Sin pensarlo dos veces, me subí los pantalones de un tirón y salí corriendo, porque pensé que Mili estaba de parto y que en cualquier momento el niño saldría expulsado de su cuerpo, como corcho de una botella de Champagne. Al llegar a la terraza, efectivamente, Mili lloraba histérica y desconsolada, pero no estaba en trabajo de parto, sino que señalaba hacia la malla de la puerta, que estaba rota. El caniche francés y el chihuahua obeso, con la mirada asustada y las orejas agachadas, aceptaban la culpa por haber mordisqueado y roto la malla.
“No jodas, ¡qué susto me has dado! No es para tanto, es solo una puerta rota, carajo”, exclamé enfadada. Pero Mili seguía gritando en shock, señalando y repitiendo “¡No, no, no!” en plan Pedro Infante cuando rescata a su hijo Torito muerto de entre las llamas. Fue entonces cuando seguí su mirada y descubrí que lo que señalaba no era la puerta rota sino al maltés, flotando inerte en la piscina.
Abatida por la desesperación, Mili se dejó caer en una silla. Mientras repetía: “es mi culpa, es mi culpa por dejarlos en la terraza, ¿qué le voy a decir a mi amiga? ¿cómo le explico?”, y volvía a la carga con la negación: “No, no, no, el maltés noooooo”.
Le di una ligera bofetada, desde el cariño, para que saliera del bucle de culpabilidad y estrés que podía hacerle daño al bebé. “A ver, tranquila, solo tenemos que sacar al maltés del agua lo antes posible porque con este calor, se va a hinchar y va a estallar en la piscina”, dije en tono experto y con la limitada base científica de la que pude hacer acopio en ese momento. Con la mirada perdida, Mili propuso enterrarlo en el jardín para que, al menos, su amiga pudiera llevarle flores. Sin pensarlo dos veces, corrí en busca de una pala y, como si estuviera protagonizando la primera temporada de la serie “Narcos”, comencé a cavar un hoyo bajo el abrasador sol texano y con el termómetro superando los 42 grados centígrados.

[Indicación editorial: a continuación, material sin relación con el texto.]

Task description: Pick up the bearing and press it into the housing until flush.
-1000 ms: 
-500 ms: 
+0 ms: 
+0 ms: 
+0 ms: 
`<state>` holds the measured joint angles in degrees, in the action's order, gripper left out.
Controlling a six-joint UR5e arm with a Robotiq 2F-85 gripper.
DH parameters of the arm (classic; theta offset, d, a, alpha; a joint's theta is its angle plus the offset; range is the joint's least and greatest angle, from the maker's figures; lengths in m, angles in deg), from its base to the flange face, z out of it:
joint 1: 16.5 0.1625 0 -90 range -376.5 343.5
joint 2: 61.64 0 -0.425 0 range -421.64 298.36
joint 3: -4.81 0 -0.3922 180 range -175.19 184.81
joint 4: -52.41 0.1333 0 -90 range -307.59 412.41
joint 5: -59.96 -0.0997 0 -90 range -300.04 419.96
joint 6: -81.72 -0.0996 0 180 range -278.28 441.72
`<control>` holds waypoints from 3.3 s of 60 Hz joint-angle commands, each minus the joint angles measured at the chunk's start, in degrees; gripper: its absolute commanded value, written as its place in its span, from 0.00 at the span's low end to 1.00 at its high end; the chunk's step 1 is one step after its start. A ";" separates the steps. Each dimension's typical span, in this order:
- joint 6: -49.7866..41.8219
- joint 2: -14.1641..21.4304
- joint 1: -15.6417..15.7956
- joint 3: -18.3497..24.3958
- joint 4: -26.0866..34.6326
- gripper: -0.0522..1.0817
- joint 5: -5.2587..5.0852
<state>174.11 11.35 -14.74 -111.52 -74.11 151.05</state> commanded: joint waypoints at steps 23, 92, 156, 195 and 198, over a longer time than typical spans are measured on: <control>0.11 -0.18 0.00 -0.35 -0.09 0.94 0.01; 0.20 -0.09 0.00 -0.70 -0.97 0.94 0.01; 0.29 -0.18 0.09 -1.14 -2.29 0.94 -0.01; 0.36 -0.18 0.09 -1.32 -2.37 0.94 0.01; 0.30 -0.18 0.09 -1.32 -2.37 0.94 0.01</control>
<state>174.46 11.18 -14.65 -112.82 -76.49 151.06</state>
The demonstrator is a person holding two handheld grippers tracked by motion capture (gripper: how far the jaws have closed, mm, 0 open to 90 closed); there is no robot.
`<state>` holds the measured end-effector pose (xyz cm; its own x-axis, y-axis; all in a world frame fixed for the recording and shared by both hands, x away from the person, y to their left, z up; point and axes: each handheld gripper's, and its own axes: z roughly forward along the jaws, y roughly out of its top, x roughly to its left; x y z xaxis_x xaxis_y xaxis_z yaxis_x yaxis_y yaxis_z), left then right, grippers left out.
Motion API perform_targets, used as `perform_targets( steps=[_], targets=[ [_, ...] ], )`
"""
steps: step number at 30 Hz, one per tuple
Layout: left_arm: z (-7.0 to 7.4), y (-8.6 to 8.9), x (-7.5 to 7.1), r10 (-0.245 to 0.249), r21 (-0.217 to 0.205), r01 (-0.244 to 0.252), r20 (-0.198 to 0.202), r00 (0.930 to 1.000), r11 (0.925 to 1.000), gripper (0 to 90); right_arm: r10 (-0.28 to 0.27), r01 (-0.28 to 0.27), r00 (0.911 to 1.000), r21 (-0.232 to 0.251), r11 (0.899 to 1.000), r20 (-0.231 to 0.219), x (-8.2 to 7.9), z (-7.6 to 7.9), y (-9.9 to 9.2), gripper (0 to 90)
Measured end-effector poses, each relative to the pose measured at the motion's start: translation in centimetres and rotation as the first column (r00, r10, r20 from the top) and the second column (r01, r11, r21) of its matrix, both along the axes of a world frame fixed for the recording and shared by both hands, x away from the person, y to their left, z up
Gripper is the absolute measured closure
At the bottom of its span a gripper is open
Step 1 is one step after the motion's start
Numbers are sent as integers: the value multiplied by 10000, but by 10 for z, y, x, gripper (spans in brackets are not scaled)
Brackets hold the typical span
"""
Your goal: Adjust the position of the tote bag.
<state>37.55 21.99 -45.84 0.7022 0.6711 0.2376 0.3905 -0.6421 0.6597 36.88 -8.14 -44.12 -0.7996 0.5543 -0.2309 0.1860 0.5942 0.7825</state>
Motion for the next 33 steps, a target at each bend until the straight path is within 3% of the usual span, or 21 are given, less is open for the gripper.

Tres minutos más tarde, jadeando y al borde del desmayo, le dije a Mili que abortaba la “Operación Entierro Clandestino”; y que necesitábamos ser más prácticas. Así que envolví al maltés en una sábana vieja y lo metí en una bolsa de plástico, lo llevé al coche y le di sepultura en el contenedor de basura del Walmart más cercano, mientras le pedía a Dios que lo acogiera en el cielo de los perros.
Desde ese día, cada vez que alguien me pide que le cuide a un hijo, una planta o un perro, recuerdo que hay momentos en la vida en los que es esencial aprender a decir simplemente: “no, no puedo”.